Join us for God on Tap, Tuesday, May 23rd at 7:30pm, upstairs at Gypsy Blue in Ambler for our topic: Steve Jobs and The Road to Emmaus.
This is a season for celebrating graduations and milestones, and every year around this time inspiring videos college commencement addresses fill the interwebs.
One of my favorite speeches is the one the late Steve Jobs, legendary founder of Apple, gave at Stanford University in 2005. It has over 26 million views. Personally, I’ve listened to it many times, especially at times of transition, questioning, and what turned out to be turning points. Here’s the whole video:
My favorite part of the speech is when we says, “you can’t connect the dots looking forward; you can only connect them looking backward. So you have to trust that the dots will somehow connect in your future. You have to trust in something — your gut, destiny, life, karma, whatever. This approach has never let me down, and it has made all the difference in my life.”
Sometimes we try to line up the dots of our lives looking forward. We want to know what will happen and how things will turn out. But life doesn’t always work that way. Sometimes its only when we look back that we can see and appreciate how the dots connected.
Have you ever had a moment when you’ve looked back and seen how the dots of your life connected?
Hold that thought.
There’s a story in the Bible (one of the my favorites) called The Road to Emmaus. The story goes that two disciples were walking down a road when another person joins them and walks alongside them. It’s Jesus but they don’t know it. The last thing they heard, Jesus had been crucified and buried, dead and gone.

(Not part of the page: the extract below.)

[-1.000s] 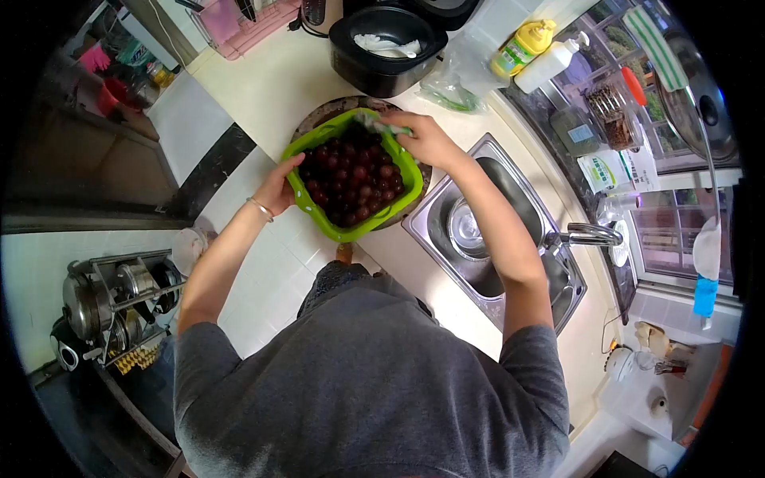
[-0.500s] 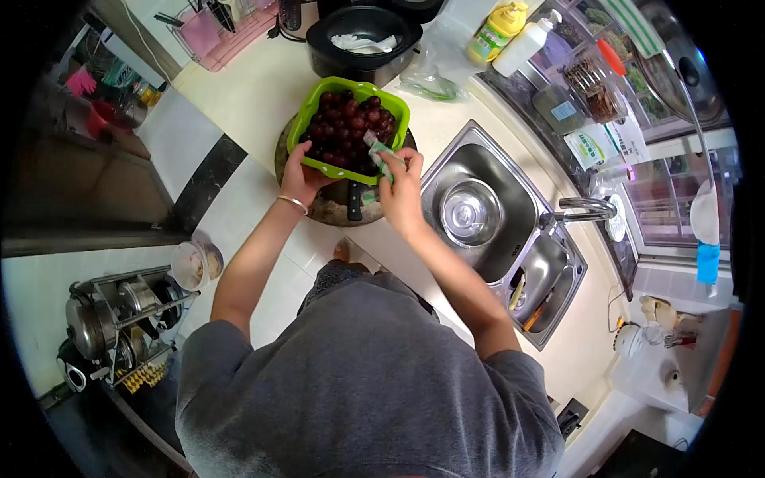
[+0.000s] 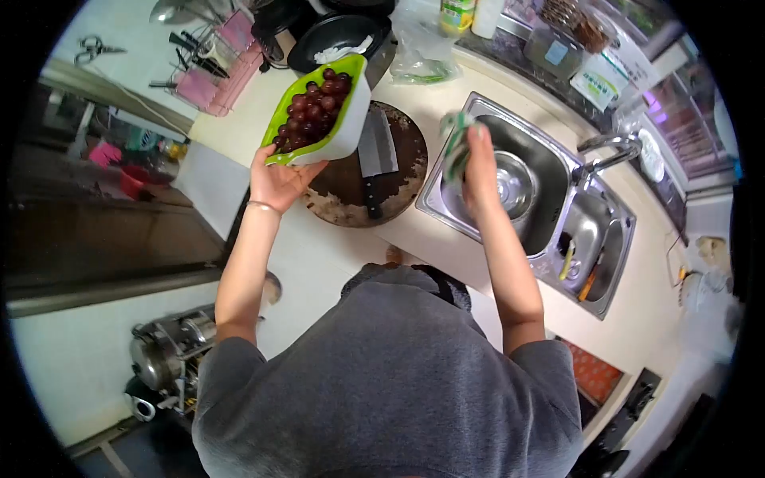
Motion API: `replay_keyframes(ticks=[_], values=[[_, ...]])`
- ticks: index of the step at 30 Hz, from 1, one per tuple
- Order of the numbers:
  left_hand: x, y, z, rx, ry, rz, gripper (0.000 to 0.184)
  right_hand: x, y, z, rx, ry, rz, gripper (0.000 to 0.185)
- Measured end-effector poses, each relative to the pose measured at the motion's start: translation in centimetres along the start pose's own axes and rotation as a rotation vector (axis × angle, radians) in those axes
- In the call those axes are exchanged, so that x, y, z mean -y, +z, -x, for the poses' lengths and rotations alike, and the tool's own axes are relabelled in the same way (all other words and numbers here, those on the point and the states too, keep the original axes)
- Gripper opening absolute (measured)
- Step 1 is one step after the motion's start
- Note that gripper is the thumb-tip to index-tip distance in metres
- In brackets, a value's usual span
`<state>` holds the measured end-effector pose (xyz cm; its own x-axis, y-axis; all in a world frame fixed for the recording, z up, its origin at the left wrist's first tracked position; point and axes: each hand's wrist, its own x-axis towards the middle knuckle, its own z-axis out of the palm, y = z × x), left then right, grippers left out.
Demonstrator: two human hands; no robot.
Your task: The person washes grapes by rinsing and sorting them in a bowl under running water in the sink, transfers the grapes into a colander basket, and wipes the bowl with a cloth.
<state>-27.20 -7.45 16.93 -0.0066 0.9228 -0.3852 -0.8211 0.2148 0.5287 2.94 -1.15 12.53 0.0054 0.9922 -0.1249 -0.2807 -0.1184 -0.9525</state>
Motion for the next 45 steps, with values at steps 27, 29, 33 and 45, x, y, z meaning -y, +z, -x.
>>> replay_keyframes(ticks=[27, 29, 33, 45], values=[[-0.3, -3.5, 6.6, -0.083, 0.127, -0.268, 0.052, -2.9, 15.0, 5.0, 0.96, 0.671, -1.205, 0.049], [-0.3, -5.0, 6.7, -0.057, 0.087, -0.278, 0.053, -4.7, 13.2, 5.0, 0.954, 0.815, -1.204, 0.047], [-0.4, -5.9, 7.0, -0.028, -0.004, -0.252, 0.054, -6.2, 9.1, 4.2, 0.942, 0.979, -1.134, 0.04], [0.9, -10.4, 6.1, -0.122, 0.104, -0.246, 0.043, -1.9, -4.0, -5.8, 0.033, 0.138, 0.039, 0.028]])
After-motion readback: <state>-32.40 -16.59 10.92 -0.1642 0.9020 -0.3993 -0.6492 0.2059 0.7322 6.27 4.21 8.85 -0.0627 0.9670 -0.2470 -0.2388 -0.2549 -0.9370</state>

So, they are talking with this guy for literally miles but don’t recognize its Jesus. It’s only when they have dinner with him in Emmaus that he realize its him—and then, poof, he’s gone.
They turn to each other and say, “Weren’t our hearts burning within us while we talked to him on the road?”
It was only in retrospect that they connected the dots. God can be like that. We want answers and solutions and assurances, but ultimately walk by faith, hope, trust, into the mystery of life.
Have you ever had an Emmaus moment, when you looked back and said, “wasn’t my heart burning,” or “God was in this place and I didn’t know it?”
Hope to see you tomorrow night and we can connect the dots together.
program note: This conversation with Will Fuller, originally scheduled for tomorrow, has moved to June 21st:
What ought to be the role of religion in public life? with special guest Will Fuller
What should be the role of religion in our public life? So much of our public life revolves around questions of religion. Some say that the church should stay out of politics and public life. Others feel their religious faith compels them and should compel the church into the public sphere. Is church a place of refuge and sanctuary, or a place that works for social change? Is it both and what is the balance?
Our special guest is someone that lives these questions. Will Fuller, a friend of mine and the Organizer for POWER Interfaith in the Philly Metro area.
A son of western Kentucky, Will originally joined POWER in the fall of 2016 to complete a Community Organizing Fellowship through Leadership for Educational Equity (LEE). He currently organizes full-time for POWER’s suburban counties. A 2010 Teach for America alumnus, he is dedicated to the causes of educational equity, faith-based social justice, theological education reform, and racial reconciliation. He holds a Masters of Education from Lipscomb University and an M.A. in Theological Studies from Trinity Evangelical Divinity School.